> Assignment
Print each line below verbatim, skipping every picture.

> Collected data
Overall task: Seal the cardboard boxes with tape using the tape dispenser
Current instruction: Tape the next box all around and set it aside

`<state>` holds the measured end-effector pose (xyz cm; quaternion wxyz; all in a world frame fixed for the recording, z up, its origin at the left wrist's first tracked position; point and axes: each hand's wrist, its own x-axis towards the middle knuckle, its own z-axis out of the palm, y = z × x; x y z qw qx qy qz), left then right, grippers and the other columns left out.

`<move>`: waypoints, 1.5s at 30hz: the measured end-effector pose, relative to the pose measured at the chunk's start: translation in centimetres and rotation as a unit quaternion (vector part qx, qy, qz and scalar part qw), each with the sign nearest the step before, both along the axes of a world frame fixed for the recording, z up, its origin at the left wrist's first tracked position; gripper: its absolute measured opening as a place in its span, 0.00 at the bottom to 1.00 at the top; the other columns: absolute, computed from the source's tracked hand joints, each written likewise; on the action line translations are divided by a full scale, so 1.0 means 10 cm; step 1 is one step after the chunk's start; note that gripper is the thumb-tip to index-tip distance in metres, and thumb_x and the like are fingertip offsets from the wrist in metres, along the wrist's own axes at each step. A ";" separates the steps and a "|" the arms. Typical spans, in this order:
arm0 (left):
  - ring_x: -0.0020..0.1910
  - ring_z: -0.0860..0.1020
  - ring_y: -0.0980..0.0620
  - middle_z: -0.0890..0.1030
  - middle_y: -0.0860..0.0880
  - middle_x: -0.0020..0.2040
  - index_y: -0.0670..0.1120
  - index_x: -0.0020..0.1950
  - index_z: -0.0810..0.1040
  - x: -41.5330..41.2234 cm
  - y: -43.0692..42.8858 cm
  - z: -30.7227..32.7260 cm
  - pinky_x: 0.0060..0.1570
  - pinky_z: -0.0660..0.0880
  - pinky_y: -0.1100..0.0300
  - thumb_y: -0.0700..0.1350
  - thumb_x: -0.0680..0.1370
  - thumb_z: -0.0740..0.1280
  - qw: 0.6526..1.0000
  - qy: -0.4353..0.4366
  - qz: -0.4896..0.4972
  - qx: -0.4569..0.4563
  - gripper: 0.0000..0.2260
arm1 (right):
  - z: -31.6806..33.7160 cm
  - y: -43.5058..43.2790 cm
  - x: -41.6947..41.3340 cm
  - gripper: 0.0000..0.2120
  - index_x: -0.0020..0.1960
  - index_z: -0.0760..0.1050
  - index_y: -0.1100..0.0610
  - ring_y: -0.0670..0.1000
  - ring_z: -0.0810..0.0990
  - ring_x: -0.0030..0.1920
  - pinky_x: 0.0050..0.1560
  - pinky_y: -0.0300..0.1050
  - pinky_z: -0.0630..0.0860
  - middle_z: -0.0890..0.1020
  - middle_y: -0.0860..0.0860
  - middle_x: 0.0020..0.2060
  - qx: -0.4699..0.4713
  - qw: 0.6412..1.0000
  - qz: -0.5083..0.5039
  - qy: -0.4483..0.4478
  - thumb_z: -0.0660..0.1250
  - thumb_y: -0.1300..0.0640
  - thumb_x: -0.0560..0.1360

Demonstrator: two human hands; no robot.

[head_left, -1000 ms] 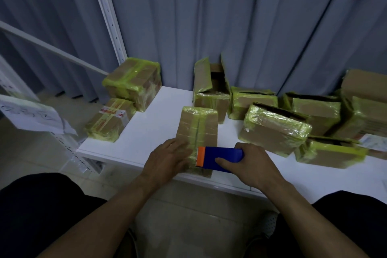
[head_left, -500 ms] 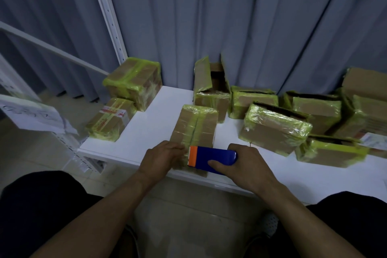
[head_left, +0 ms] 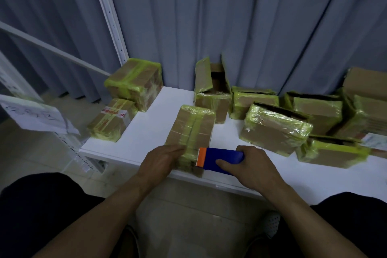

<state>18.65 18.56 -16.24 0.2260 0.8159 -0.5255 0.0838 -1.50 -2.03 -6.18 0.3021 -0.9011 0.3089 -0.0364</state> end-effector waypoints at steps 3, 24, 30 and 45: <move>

> Exercise response
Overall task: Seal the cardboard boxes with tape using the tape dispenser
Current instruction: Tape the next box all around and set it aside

`<state>` holds the measured end-effector pose (xyz cm; quaternion wxyz; all in a world frame fixed for the recording, z up, its origin at the left wrist's first tracked position; point and axes: each hand's wrist, its own x-axis towards the middle knuckle, its own z-axis out of the palm, y = z × x; x y z qw qx qy qz), left then right, grippers and the other columns left out.

`<move>`: waypoints, 1.5s at 30hz: the measured end-effector pose, relative to the pose measured at the chunk's start: translation in centimetres and rotation as a unit quaternion (vector part qx, qy, qz and scalar part qw), each with the sign nearest the step before, both along the axes of a world frame fixed for the recording, z up, its origin at the left wrist's first tracked position; gripper: its absolute measured opening as a place in its span, 0.00 at the bottom to 1.00 at the top; the other columns: absolute, computed from the source's tracked hand joints, each written likewise; on the action line translations are divided by a full scale, so 1.0 means 10 cm; step 1 is one step after the chunk's start; note that gripper is the thumb-tip to index-tip distance in metres, and thumb_x and the like are fingertip offsets from the wrist in metres, along the wrist's own axes at each step. A ";" separates the steps and a "|" the arms. Typical spans, in this order:
arm0 (left):
  - ring_x: -0.0020..0.1910
  - ring_z: -0.0860..0.1020
  - ring_y: -0.0980..0.0620
  - middle_z: -0.0890..0.1030
  - middle_y: -0.0860..0.0880
  - middle_x: -0.0020..0.2040
  - index_y: -0.0670..0.1120
  - index_x: -0.0020..0.1950
  - index_z: -0.0810..0.1040
  - x: -41.5330..41.2234 cm
  - y: -43.0692..42.8858 cm
  - z: -30.7227..32.7260 cm
  - pinky_x: 0.0060..0.1570
  - pinky_z: -0.0660..0.0880
  - pinky_y: -0.1100..0.0300
  - thumb_y: -0.0700..0.1350
  - thumb_x: -0.0680..0.1370
  - thumb_z: -0.0740..0.1280
  - qw: 0.6526..1.0000
  - qy: -0.4353..0.4366
  - qz: -0.4896..0.4972
  - qx: -0.4569..0.4563
  - gripper: 0.0000..0.2260
arm1 (right):
  - z: -31.6806..33.7160 cm
  - y: -43.5058..43.2790 cm
  - x: -41.6947..41.3340 cm
  - gripper: 0.0000..0.2120
  - index_x: -0.0020..0.1960
  - index_z: -0.0760..0.1050
  - index_y: -0.1100..0.0610
  - ring_y: -0.0670..0.1000
  - ring_z: -0.0810..0.0990
  - ring_x: -0.0030..0.1920
  - pinky_x: 0.0050..0.1560
  - pinky_y: -0.0300..0.1050
  - pinky_z: -0.0630..0.0860
  - middle_z: -0.0890..0.1020
  - middle_y: -0.0860..0.0860
  - middle_x: 0.0020..0.2060
  - qx: -0.4699..0.4713
  - qw: 0.6412..1.0000
  - qz: -0.5083..0.5039
  - qy: -0.4483..0.4478
  - thumb_z: -0.0660..0.1250
  - thumb_y: -0.1300..0.0640
  - thumb_x: -0.0560..0.1360

Demonstrator: two human hands; no robot.

[head_left, -1000 ms] 
[head_left, -500 ms] 
[head_left, +0 ms] 

<state>18.65 18.56 -16.24 0.2260 0.8159 -0.5255 0.0838 -1.50 -2.03 -6.18 0.3021 -0.9011 0.3089 -0.0364</state> end-effector waypoints at steps 3, 24, 30 and 45: <move>

That finishes the answer to the exercise.